### DATASET EXCERPT

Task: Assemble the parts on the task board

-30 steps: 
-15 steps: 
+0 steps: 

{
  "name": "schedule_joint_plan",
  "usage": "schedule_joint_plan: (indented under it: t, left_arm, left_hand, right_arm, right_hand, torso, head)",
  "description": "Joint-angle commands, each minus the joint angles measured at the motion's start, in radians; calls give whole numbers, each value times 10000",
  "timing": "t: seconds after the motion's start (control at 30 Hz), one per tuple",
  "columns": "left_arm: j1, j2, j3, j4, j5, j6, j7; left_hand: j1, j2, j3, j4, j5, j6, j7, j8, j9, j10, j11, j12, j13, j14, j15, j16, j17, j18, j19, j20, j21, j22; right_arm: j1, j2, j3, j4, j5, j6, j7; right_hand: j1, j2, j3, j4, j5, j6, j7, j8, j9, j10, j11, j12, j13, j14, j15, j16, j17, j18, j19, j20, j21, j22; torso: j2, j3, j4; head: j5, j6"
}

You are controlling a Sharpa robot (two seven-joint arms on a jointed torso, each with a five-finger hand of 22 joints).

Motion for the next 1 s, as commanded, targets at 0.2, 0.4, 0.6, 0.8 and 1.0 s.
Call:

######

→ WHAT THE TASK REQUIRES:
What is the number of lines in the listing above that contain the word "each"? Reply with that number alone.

→ ANSWER FOR THIS EXERCISE:
2